_Task statement_
What you should give back is a precise copy of the lines below from the one containing "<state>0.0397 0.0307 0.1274" through the one containing "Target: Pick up", with no pictures.
Data for this exercise: Begin
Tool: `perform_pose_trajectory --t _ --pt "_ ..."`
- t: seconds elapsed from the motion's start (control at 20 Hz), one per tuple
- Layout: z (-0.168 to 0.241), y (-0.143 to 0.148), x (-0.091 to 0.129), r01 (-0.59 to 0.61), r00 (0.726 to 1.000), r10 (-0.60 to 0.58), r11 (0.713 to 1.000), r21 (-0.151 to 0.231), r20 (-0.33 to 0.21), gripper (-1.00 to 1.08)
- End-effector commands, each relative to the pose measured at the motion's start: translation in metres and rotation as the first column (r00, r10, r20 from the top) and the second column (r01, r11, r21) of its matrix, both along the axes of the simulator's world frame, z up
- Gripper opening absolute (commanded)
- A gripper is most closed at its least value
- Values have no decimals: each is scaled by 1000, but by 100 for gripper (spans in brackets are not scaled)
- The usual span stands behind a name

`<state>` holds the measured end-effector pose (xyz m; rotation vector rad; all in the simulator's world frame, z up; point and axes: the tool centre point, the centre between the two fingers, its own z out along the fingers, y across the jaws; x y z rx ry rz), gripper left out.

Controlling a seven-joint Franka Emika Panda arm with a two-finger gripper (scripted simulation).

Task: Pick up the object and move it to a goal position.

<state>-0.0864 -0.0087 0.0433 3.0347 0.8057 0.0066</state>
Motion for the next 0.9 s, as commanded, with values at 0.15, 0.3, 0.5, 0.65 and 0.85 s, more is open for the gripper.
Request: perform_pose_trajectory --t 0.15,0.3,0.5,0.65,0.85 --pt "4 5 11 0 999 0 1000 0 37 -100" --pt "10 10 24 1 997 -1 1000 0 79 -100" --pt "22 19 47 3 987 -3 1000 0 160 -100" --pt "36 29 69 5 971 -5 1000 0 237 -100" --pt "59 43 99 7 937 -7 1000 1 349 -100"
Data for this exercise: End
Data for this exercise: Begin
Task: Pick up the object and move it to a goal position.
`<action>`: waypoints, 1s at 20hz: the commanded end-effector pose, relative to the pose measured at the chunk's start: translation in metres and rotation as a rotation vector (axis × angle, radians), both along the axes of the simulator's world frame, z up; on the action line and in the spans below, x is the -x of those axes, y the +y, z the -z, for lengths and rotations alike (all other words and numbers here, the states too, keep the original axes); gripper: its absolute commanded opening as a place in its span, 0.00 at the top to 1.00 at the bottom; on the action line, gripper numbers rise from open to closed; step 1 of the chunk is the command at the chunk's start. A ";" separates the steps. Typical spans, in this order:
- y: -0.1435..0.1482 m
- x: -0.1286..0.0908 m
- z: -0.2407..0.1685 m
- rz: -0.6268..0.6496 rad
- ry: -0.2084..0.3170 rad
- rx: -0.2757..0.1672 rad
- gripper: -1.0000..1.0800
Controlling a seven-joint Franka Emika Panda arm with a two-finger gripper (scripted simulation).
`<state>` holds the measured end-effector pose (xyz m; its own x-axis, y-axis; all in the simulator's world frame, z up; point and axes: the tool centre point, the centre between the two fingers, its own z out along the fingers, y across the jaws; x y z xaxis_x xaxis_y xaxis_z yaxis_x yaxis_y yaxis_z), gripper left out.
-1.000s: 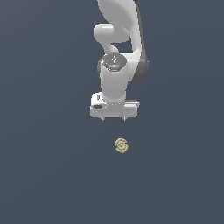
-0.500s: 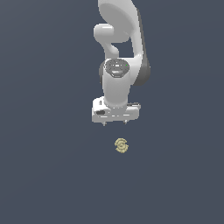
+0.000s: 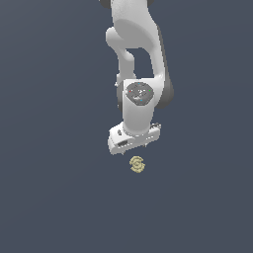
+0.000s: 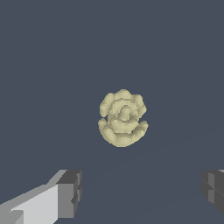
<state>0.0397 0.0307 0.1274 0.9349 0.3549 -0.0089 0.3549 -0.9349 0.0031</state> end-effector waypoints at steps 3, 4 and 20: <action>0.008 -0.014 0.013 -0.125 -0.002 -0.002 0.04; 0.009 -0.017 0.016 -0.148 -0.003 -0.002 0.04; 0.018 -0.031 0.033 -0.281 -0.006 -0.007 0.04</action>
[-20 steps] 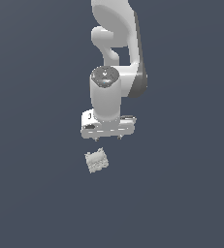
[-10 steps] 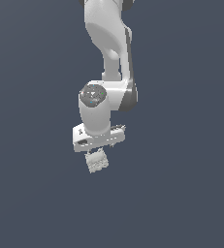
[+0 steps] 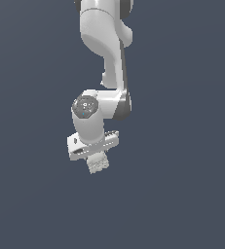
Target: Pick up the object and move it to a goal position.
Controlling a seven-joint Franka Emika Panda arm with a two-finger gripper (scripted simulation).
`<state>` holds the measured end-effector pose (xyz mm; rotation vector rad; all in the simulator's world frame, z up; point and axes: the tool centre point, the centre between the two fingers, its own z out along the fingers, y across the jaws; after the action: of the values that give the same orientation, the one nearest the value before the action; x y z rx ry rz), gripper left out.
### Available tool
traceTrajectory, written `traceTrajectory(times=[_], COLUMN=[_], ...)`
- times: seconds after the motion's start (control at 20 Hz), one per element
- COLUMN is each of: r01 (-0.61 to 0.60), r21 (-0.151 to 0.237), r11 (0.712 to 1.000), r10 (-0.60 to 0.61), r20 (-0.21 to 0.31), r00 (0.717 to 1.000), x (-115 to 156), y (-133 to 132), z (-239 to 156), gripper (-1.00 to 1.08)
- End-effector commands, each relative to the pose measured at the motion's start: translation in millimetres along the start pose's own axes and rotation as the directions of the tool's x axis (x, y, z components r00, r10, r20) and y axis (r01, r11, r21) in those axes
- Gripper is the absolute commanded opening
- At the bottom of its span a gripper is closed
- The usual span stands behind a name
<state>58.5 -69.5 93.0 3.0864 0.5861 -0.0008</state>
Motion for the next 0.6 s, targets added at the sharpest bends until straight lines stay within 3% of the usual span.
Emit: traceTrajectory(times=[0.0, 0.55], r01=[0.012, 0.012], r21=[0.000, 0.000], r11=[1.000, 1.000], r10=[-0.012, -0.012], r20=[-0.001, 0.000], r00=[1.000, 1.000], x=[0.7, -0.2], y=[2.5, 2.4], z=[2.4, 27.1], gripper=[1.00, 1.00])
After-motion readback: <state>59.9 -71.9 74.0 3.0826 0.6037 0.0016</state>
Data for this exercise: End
_Expected answer_
<state>0.0397 0.0307 0.1274 0.9349 0.3549 -0.0089 0.3549 -0.9349 0.0031</state> end-effector waypoints at steps 3, 4 and 20: <action>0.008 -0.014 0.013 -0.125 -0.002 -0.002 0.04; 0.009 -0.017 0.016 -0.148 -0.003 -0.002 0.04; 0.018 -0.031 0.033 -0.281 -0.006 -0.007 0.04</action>
[-20 steps] 
[-10 steps] 
[+0 steps] 
Target: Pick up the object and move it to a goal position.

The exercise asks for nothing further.